> [TASK STATEMENT]: Run through the records and, wherever a line holds the word "dots", return that line.

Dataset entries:
= = = = = = =

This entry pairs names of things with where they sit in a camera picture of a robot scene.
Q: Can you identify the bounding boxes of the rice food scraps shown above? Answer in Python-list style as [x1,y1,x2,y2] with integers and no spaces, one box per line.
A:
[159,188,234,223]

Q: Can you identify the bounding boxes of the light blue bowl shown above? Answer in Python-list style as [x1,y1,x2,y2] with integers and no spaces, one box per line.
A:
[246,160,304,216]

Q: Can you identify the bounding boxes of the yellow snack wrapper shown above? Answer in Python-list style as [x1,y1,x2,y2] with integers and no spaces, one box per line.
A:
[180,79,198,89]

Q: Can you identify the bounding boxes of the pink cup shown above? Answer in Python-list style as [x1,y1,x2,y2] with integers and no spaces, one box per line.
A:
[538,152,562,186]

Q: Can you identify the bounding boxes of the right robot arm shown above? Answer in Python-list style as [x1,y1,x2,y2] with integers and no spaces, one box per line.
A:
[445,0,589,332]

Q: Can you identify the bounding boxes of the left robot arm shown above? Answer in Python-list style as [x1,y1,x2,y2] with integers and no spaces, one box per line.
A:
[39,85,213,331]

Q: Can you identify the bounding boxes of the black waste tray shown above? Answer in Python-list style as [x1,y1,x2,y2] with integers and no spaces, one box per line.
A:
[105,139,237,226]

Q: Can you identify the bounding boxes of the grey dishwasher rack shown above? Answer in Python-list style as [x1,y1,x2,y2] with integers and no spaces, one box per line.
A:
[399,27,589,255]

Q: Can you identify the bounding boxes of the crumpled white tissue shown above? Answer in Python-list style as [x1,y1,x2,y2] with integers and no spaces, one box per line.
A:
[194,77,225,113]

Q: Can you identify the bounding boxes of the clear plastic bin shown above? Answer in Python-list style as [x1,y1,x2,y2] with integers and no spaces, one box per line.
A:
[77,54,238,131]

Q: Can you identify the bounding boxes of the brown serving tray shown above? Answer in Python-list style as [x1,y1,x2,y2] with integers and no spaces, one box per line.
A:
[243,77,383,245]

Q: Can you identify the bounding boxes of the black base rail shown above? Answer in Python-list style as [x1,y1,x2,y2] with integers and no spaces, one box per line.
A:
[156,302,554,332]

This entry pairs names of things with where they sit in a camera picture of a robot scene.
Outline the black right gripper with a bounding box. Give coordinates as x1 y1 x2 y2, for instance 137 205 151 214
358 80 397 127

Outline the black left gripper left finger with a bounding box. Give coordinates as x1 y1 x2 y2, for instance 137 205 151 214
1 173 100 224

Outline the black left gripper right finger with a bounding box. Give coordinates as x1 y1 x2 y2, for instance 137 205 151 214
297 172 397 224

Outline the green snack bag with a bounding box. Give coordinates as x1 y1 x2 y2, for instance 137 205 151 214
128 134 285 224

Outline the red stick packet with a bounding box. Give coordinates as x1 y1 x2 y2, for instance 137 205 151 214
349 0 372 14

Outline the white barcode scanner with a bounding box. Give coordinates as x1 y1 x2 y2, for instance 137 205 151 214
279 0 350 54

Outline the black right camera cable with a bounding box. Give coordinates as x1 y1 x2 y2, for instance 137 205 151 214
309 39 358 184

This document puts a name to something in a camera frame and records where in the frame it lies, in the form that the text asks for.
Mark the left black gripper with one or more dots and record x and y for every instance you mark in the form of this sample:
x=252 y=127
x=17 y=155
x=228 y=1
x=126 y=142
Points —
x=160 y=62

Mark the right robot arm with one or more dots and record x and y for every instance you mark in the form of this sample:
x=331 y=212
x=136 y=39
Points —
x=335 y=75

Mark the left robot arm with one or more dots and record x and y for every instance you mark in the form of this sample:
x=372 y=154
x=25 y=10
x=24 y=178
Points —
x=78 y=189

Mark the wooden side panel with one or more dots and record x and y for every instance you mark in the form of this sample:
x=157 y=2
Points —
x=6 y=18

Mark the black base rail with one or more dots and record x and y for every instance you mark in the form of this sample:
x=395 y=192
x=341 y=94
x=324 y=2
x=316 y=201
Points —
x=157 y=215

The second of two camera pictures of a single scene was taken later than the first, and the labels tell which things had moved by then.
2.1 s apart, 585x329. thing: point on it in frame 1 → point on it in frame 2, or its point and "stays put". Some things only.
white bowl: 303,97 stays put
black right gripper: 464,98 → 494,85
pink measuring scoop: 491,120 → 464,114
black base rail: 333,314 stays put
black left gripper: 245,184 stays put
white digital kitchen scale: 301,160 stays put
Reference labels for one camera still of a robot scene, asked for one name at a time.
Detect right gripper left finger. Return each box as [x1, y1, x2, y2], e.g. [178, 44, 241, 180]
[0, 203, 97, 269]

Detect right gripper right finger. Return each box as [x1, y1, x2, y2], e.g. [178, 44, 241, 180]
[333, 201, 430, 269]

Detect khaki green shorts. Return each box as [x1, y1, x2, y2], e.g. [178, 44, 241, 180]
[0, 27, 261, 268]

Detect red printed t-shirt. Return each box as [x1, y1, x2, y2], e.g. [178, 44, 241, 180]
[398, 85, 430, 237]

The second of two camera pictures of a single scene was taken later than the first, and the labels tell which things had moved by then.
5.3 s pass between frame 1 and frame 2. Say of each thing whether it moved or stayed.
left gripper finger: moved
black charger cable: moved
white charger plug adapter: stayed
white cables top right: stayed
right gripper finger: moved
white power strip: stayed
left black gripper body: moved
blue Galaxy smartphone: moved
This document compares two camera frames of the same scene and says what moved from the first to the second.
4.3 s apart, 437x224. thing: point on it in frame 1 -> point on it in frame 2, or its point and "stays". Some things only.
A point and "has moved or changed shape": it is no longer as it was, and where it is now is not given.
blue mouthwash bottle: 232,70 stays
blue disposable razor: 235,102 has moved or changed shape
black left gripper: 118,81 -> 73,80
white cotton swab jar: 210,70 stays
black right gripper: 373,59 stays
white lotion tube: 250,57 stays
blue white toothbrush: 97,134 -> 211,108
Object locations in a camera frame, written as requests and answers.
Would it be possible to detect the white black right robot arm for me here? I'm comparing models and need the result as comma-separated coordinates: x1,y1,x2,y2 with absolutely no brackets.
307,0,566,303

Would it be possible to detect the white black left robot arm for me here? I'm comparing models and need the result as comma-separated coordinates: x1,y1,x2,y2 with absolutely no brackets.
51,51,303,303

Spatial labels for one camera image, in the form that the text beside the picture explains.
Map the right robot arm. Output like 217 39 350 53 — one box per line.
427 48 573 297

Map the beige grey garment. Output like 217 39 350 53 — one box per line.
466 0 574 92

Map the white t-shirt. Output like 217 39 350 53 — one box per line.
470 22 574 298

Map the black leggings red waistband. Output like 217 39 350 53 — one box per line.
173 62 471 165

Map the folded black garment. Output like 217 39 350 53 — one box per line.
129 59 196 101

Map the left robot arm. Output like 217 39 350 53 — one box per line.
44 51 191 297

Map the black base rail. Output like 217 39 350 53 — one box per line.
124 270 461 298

= = = = = = =

> [YOUR SOLUTION]:
Mark the left black gripper with one or more dots and record x and y for every instance you mark in the form of this sample:
Mark the right robot arm with one or more dots and record x and y for every instance you mark in the form of this sample:
Mark the left robot arm with one or more dots and record x and y for every instance you mark in the form of this sample:
Mark the wooden side panel with one or more dots and record x and y for every instance you mark in the form of this sample:
Mark the black base rail with one or more dots and record x and y for every instance you mark in the form of this sample:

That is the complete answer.